Current Home Office guidance does in fact place clear restrictions on the use of force on pregnant women and children. However, this policy was withdrawn for a period and was reinstated only following legal action. In practice, Medical Justice still sees disturbing evidence of the misuse of force in both detention and removals. It also quotes His Majesty’s Chief Inspector of Prisons’ recent report on short-term holding facilities, which gave examples of what it described as disproportionate, unacceptable and inappropriate use of restraint, including handcuffs on children. In his report published yesterday, he noted, depressingly, that:
“Across all three sites we saw no evidence of scrutiny or governance of the use of force or of lessons learned from poor practice”.
Home Office policy states that force should be used on children and young people only where it is necessary to prevent harm to the child or any individual present. Can the Minister give a commitment that this will continue to be policy? I ask because the fact sheet on the Bill and children suggests that force might be used on children if completely necessary, rather than only to prevent harm. Moreover, the fact sheet goes on to state:
“Using force on children in family groups may unfortunately be necessary if a family is resisting removal”.

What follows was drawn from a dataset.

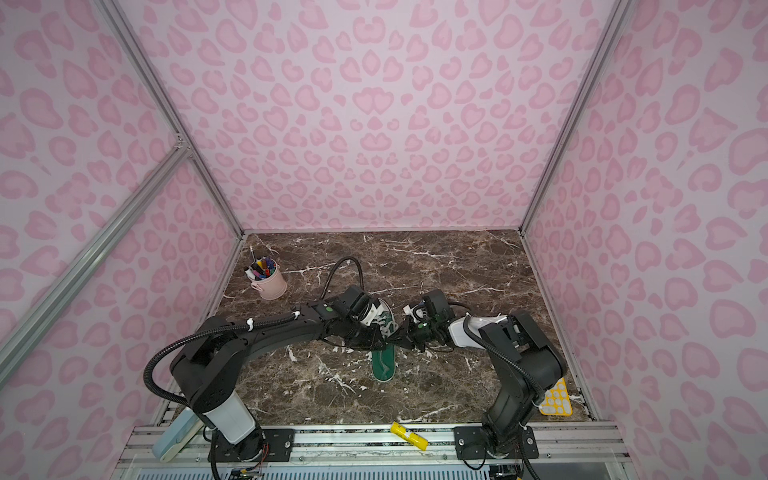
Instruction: Tie the shoes
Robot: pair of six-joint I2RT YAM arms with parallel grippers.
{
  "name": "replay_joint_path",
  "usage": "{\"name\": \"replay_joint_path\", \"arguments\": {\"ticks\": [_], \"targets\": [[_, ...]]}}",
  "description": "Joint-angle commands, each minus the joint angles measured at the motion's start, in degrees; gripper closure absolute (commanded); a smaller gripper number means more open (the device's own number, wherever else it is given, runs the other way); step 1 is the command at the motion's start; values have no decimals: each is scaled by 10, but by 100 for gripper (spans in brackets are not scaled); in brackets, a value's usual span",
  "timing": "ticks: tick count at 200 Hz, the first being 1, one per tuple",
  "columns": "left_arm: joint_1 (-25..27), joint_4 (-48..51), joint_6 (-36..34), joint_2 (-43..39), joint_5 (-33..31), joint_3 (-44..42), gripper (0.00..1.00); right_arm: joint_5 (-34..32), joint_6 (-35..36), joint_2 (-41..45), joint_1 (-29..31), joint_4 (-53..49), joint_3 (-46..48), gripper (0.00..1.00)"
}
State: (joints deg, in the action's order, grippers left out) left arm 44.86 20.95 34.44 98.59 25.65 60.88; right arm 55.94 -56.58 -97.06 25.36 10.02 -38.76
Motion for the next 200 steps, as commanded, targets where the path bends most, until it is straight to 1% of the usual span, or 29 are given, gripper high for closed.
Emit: {"name": "replay_joint_path", "arguments": {"ticks": [1, 75, 95, 119, 152, 181, 200], "targets": [[0, 6, 0, 2, 1, 6, 81, 8, 0, 1, -1, 8, -1, 97], [0, 11, 1, 1, -5, 7, 93, 8, 0, 3, 0, 7, 0, 96], [0, 12, 1, -1, -9, 6, 97, 8, -3, 6, -2, 9, 1, 92], [0, 22, -2, -8, -14, 6, 97, 7, -7, 16, -9, 12, 4, 84], [1, 42, -7, -23, -20, -1, 97, 12, -11, 38, -32, 14, 12, 78], [0, 70, -10, -51, -31, -10, 97, 9, 22, 60, -48, -37, 10, 75], [-1, 105, -16, -82, -50, -3, 97, -8, 72, 79, -59, -97, 1, 73]]}}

But the use of force on a child to effect removal is not currently allowed. Will the Minister please explain why it will now be deemed acceptable to use force against children in circumstances where it has not previously been allowed under Home Office policy? This amendment simply puts into the law what is already supposed to be part of government policy, thereby creating a more
robust statutory protection for two particularly vulnerable groups. I hope, therefore, that the Government will accept it.
Returning to Amendment 68, I fear that the Government’s obsession with deterrence, such that they intend to make life as grim as possible for all those who seek asylum in the UK through irregular means—not just small boats—regardless of vulnerability, means that they have lost all sight of humanity. I implore the Minister to think again and accept what is really a very small amendment but one that could make all the difference to the lives of pregnant women and their unborn children. I beg to move.